Я не сомневаюсь, что это письмо на хорошем немецком написала жена юнги. Теперь, глядя назад сквозь толщу лет, я хорошо понимаю, как ей трудно было вынести, что ее мужа, красивого, талантливого, обаятельного, окружает рой влюбленных в него молодых пациенток. Помню, как-то, возвращаясь из университета, я встретила свою подружку Эстер, нарядную и светяющуюся от радости. «Куда ты, такая нарядная?» - спросила я. «У меня сеанс психоанализа с доктором Юнгом, - ответила она и добавила, потупив глаза, - мне кажется, он ко мне неравнодушен». Мне стоило большого труда не расхохотаться, потому что на вечер у меня было назначено с ним свидание. Но когда она убежала,трепеща от предчувствия встречи, я подумала, а не случайно ли она воображает, что он к ней неравнодушен.
Ясно, что прочтя письмо неведомого доброжелателя, бедная мама совсем потеряла голову.
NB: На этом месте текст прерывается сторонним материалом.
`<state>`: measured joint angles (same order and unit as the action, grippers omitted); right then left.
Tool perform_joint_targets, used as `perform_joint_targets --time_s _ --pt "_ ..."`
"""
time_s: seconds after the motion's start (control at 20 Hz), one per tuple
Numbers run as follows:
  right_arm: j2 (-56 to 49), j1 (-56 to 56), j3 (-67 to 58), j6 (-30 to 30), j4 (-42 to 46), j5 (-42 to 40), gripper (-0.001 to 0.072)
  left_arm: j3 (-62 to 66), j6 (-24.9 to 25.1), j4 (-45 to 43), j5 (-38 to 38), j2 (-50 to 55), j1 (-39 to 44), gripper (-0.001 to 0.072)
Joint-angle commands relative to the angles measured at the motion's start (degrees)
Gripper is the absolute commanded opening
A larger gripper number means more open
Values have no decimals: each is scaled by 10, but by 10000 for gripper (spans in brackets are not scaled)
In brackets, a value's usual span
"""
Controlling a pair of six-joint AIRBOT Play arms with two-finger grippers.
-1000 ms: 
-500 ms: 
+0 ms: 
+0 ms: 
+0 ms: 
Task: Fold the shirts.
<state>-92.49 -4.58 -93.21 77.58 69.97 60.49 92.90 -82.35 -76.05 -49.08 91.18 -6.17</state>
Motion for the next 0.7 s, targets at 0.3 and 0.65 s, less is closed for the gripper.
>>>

Она сразу поверила заботливому доброжелателю, потому что я по детской наивности сама часто писала ей о своей любви, и в некоторых письмах радостно повторяла: «Я счастлива! Мой друг меня любит!» Почему бы ей было не поверить в опасность, исходящую от доктора Юнга, если она сама непрерывно меня об этой опасности предупреждала?
За год до этой катастрофы, в разгар нашей любви, мои родители потребовали, чтобы я приехала их проведать. Мне очень не хотелось тащиться по бесконечным железнодорожным путям в далекий Ростов, но я вынуждена была подчиниться. В Ростове мне было невыносимо - я опять попала в нервно-напряженную атмосферу моей семейки, да и вообще, не говоря уже о разлуке с моим возлюбленным, жизнь в России не шла ни в какое сравнение с жизнью в Швйцарии. Юнга тоже тяжело переживал нашу разлуку и писал мне почти каждый день.
Я не выдержала российской тоски, и, несмотря на жалобные стоны мамы и папы, потерявших надежду на то, что я останусь у них, до намеченного срока сбежала обратно в Цюрих. Последнее письмо юнги пришло уже после моего отъезда, и мама, ни-чтоже сумняшеся, его распечатала и прочла. Я так и не узнала, что там было написано, но маму оно привело в ужас. Вслед мне полетело полное рыданий мамино письмо, в котором она умоляла меня немедленно прервать всякие отношения с юнгой.
Так что предупреждение доброжелателя упало на благодатную почву. Не теряя времени и не жалея денег, мама стремглав помчалась в Цюрих. Помчаться стремглав из Ростова в Цюрих можно было только в мечтах, а в реальности пыльные поезда медленно тащились по рельсам, долго стояли на станциях и часто опаздывали. Маме нужно было пересекать границы и мучительно долго ждать поездов на пересадках, но ничто не могло ее остановить - она ведь ехала меня спасать!
Боже, как она мне навредила! Я не стану пересказывать всех подробностей ее ужасного конфликта с юнгой, скажу только, что в результате он резко и оскорбительно порвал со мной, как тогда казалось - навсегда. Маму даже нельзя обвинять - ведь именно этого она и хотела. А я? Кто подумал обо мне?
Через несколько дней после того, как мы расстались навсегда, я решилась пойти на его лекцию в университете. Я не вошла в аудиторию, а осталась стоять в дверях. Я, конечно, ни слова не слышала из того, что он говорил, и вдруг он замолк, словно захлебнулся словами. Это длилось недолго, всего несколько секунд, но я поняла, что он меня увидел. Я повернулась и протянув вперед руки, словно слепая, наощупь вышла в коридор. Удивительно, что я не умерла от горя прямо там же, на пороге аудитории.
Удивительно, что юнга тоже не умер от горя. Но он резко переменил всю свою жизнь. Он скоропалительно подал в клинику прошение об отставке и переехал из Цюриха в соседний городок, где незадолго до нашей драмы построил для своей семьи загородный дом с причалом для яхт. Юнга, сын простого пастора, не мог бы позволить себе роскошь уйти в отставку, как не мог бы позволить себе роскошь этого дома с причалом, если бы не деньги его богатой жены Эммы. Мне стало обидно, что он пожертвовал нашей великой любовью ради практических соображений, и я решила его наказать.
Я могла бы вытащить на свет шутовскую историю своего умелого притворства и странно быстрого излечения, но побоялась, что накажу и себя, если после такого признания никто не захочет иметь со мной дела. И тогда меня осенило - ведь у меня в руках есть ключ к сердцу моего потерянного возлюбленного: его преклонение перед великим идолом Зигмундом Фрейдом. После недолгих колебаний я написала Фрейду письмо с просьбой об аудиенции - я была готова поехать в Вену, чтобы рассказать ему подробности моей трагической любви и ее ужасной развязки.